"It is helpful to me, as both an intellectual exercise and as a way to paint a picture for me and for others, to try and explain the current economic disaster via metaphor. (In fact, this concept of metaphor vs. literalism was a major thread in yesterday’s discussion on TAE regarding my post on the Fall of Rome) Anyway…"
snip
"My thesis here is that the creation of the home computer, followed by the development of a public “Internet”, followed by the coming of expanded bandwidth and wireless connectivity and large server farms and the Google universe, followed by the development of online gaming communities and virtual worlds, has played an instrumental role in the impending downfall of civilization as we know it. And this I believe for two primary reasons. One reason is that this virtual world exists void of any external controls, is totally self-governed and thus susceptible to exploitation carried out by its most influential and powerful members. The second is that people who live and interact in these virtual worlds actually come to believe that their virtual existences are utterly real: that multi-billion dollar swaps and trades, created and consummated via email, are actually real in that they represent real wealth and real growth and real compliments to the nation’s GDP and real production of goods and services. But of course we know that these interactions are no more productive of real growth than are the harvests of a billion acres of corn in a virtual game world: unreal corn in a unreal world. Corn that cannot be eaten, cannot be used to feed cows, cannot be used to fuel automobiles.

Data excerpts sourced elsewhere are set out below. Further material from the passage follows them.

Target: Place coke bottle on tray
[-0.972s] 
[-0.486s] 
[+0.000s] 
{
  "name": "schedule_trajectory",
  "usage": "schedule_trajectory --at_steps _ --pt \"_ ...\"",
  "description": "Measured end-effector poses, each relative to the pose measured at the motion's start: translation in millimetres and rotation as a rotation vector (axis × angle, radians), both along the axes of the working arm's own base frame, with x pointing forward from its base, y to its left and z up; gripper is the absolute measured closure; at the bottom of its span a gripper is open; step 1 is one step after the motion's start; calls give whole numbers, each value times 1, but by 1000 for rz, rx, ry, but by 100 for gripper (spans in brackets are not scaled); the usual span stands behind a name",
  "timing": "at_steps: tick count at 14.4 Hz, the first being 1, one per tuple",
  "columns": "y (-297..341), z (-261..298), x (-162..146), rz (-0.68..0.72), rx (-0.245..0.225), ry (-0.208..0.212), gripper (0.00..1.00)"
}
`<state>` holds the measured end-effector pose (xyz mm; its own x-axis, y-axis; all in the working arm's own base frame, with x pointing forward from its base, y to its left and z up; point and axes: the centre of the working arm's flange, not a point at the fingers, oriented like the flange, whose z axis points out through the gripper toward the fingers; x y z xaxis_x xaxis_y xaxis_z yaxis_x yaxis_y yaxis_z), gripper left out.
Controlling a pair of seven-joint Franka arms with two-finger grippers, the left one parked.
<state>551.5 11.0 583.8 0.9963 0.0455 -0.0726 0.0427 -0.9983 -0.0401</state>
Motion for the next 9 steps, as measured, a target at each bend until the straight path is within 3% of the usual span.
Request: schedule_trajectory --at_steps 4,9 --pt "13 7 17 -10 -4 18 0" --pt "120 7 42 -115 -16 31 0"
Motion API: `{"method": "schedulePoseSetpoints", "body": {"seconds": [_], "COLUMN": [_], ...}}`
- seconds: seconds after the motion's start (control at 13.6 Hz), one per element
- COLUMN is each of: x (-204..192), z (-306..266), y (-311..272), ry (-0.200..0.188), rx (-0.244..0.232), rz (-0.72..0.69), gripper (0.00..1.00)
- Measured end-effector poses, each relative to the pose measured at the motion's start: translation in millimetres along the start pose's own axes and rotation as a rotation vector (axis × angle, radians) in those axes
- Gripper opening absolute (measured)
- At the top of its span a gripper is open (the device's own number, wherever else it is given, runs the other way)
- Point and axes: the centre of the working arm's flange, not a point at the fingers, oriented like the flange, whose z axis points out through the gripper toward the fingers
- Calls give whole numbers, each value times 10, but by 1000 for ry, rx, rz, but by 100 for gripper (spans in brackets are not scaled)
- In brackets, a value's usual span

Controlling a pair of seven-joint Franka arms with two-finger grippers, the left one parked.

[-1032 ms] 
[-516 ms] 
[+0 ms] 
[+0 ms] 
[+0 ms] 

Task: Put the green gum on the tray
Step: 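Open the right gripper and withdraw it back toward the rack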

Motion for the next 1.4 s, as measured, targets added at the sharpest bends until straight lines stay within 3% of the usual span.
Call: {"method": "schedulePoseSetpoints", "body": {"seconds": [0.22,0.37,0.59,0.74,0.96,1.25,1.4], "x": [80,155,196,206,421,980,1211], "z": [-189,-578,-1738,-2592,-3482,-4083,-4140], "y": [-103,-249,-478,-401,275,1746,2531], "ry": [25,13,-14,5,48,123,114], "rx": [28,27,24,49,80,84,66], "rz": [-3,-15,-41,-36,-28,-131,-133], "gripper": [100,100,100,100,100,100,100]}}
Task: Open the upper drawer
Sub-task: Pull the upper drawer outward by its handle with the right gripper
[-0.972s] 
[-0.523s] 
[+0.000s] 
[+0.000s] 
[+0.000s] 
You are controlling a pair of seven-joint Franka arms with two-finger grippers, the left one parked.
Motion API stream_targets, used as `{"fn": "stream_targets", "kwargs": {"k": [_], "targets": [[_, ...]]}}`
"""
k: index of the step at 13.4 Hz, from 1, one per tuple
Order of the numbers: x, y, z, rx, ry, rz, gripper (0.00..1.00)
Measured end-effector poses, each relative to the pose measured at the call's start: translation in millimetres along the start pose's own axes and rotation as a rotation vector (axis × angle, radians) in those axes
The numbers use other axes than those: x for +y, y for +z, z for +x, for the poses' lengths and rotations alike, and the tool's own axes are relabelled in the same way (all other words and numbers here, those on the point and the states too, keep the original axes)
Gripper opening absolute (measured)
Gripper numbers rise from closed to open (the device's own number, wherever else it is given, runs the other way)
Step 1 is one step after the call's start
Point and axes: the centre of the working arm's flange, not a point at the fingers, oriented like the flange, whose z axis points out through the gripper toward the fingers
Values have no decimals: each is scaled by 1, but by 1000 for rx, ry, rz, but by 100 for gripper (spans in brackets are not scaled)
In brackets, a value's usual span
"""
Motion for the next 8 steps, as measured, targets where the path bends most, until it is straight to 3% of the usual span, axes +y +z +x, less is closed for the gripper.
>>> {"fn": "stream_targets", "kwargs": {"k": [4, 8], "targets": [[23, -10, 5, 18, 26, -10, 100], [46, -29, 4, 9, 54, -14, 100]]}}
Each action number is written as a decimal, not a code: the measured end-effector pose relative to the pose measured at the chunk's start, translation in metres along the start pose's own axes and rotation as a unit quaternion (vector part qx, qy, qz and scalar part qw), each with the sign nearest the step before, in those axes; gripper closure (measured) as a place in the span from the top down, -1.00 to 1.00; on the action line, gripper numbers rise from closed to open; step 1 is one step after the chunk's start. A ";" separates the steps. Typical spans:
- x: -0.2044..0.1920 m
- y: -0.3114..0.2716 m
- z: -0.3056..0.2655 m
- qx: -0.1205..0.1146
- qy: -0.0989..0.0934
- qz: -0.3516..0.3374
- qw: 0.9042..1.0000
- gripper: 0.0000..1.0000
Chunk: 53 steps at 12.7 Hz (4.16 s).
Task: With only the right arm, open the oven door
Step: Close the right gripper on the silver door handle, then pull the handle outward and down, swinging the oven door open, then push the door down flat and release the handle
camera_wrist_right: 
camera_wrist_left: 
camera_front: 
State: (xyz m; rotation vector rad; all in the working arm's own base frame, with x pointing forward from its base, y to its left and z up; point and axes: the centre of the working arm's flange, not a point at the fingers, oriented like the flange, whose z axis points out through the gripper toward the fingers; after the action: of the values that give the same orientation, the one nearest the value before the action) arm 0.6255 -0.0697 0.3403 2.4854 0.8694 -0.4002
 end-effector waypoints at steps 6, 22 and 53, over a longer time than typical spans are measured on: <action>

"OK, so back to Gretchen M’s piece about mortgage modification. One of the reasons why mortgage modification will be an abject failure is because the rules of mortgage bundling viz securitization were created in a virtual world by dungeon masters who created all of the rules as a way to make themselves richer and who created a system of “regulation” (ha ha!) in a virtual world that only they could understand and that really had nothing to do with regulation but instead had everything to do with making ALL of the players in the game richer and richer. These folks didn’t give a shit about accounting standards or organization of data or anything like that because (a) it didn’t have any useful part in the game, (b) it didn’t compliment their collection of more constitution points (money?), and (c) they were in charge of the whole game so why create silly rules that they could simply make up as they went along. Look at Paulson and Bernanke now! Making up rules as they go along, because they have been 2 of the primary game-masters and they have been ruling these virtual worlds without any difficulty for years and simply making it up as they go along and making themselves billionaires in the process."